Chaeeun Lim¹, Dhanraj Vishwanath², Fulvio Domini¹; ¹Brown University, ²University of St. Andrews

Systematic biases in distance and depth perception distort the perceptual map of 3D space. Can such biases be actively updated by physical interaction? To address this, we leveraged a specific bias identified in our previous research (Lim, Vishwanath, & Domini, 2025). While standard theories posit that egocentric distance is required to scale exocentric depth, our findings suggest a bidirectional relationship: systematic biases in exocentric depth estimation also distort the perception of egocentric distance. We demonstrated this using stereoscopic paraboloids where the back of a near object (near-back) physically aligned with the front of a far object (far-front).
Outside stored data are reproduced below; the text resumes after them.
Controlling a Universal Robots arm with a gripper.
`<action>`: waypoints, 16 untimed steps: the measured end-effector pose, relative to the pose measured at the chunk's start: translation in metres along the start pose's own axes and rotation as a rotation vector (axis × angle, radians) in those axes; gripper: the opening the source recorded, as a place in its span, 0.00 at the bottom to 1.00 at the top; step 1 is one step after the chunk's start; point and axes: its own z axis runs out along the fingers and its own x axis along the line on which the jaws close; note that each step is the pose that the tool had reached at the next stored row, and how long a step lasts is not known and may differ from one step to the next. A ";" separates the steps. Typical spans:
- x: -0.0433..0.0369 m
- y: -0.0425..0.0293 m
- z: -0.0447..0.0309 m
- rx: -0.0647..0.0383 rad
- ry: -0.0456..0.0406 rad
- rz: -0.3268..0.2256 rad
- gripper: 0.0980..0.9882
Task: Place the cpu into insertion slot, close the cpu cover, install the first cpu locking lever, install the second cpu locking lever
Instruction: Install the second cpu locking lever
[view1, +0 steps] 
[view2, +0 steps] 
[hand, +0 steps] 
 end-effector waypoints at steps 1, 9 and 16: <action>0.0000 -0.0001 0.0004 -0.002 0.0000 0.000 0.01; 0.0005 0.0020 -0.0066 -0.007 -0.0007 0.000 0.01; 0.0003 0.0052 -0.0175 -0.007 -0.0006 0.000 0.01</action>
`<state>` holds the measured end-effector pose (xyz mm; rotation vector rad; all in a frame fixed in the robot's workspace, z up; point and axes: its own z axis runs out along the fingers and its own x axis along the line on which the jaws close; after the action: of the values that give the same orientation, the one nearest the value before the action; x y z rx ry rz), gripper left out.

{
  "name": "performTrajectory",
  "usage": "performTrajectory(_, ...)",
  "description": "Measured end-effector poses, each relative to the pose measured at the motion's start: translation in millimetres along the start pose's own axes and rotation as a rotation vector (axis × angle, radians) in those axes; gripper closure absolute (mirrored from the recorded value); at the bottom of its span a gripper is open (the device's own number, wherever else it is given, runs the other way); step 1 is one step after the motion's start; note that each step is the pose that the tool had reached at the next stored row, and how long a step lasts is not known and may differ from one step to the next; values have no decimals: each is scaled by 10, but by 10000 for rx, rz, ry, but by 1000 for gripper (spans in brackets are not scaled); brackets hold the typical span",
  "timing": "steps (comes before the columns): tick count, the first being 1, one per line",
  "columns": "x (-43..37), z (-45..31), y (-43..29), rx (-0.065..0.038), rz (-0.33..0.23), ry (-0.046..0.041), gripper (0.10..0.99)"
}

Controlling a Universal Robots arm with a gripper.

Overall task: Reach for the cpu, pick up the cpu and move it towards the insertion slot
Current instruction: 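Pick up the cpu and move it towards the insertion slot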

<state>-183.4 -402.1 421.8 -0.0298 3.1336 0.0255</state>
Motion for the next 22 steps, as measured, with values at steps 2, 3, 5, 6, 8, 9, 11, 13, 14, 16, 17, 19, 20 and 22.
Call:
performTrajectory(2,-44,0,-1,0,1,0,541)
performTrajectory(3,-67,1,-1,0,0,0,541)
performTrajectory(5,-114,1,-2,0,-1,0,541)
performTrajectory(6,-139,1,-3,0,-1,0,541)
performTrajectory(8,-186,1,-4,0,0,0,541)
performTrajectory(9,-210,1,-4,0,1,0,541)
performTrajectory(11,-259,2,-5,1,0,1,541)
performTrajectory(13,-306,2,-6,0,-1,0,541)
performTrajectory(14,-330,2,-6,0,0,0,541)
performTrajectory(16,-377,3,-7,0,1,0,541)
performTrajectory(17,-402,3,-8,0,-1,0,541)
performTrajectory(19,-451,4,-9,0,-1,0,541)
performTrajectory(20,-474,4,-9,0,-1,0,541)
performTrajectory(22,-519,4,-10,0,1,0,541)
Due to typical depth overestimation in near space, the near-back appears significantly farther away than the far-front. This creates a "spatial discrepancy" where physically equidistant points are perceived at different distances. Here, we investigated whether sensorimotor interaction could correct this discrepancy. In a pre-test where participants estimated the near-back and far-front surface locations relative to a reference stimulus, the spatial discrepancy was replicated: the near-back was judged as significantly farther than the far-front, despite being physically collocated. Participants then performed a learning task, reaching to touch both surfaces with haptic and visual feedback. This signaled that the perceptually distinct near-back and far-front were actually at the same distance. A post-test—identical to the pre-test—revealed that the spatial discrepancy was significantly reduced following learning, unlike in a control group. It is striking that this learning from a short-term (72 trials) visuomotor task transferred to a pure perceptual task involving no motor response. This reduction in bias could not be due to simple visuomotor adaptation but a result of a fundamental rescaling of the perceptual 3D map. These findings demonstrate that the visual system actively utilizes sensory feedback to correct intrinsic biases, updating the perception of space itself.

Acknowledgements: This material is based upon work supported by the National Science Foundation under Grant No.2120610.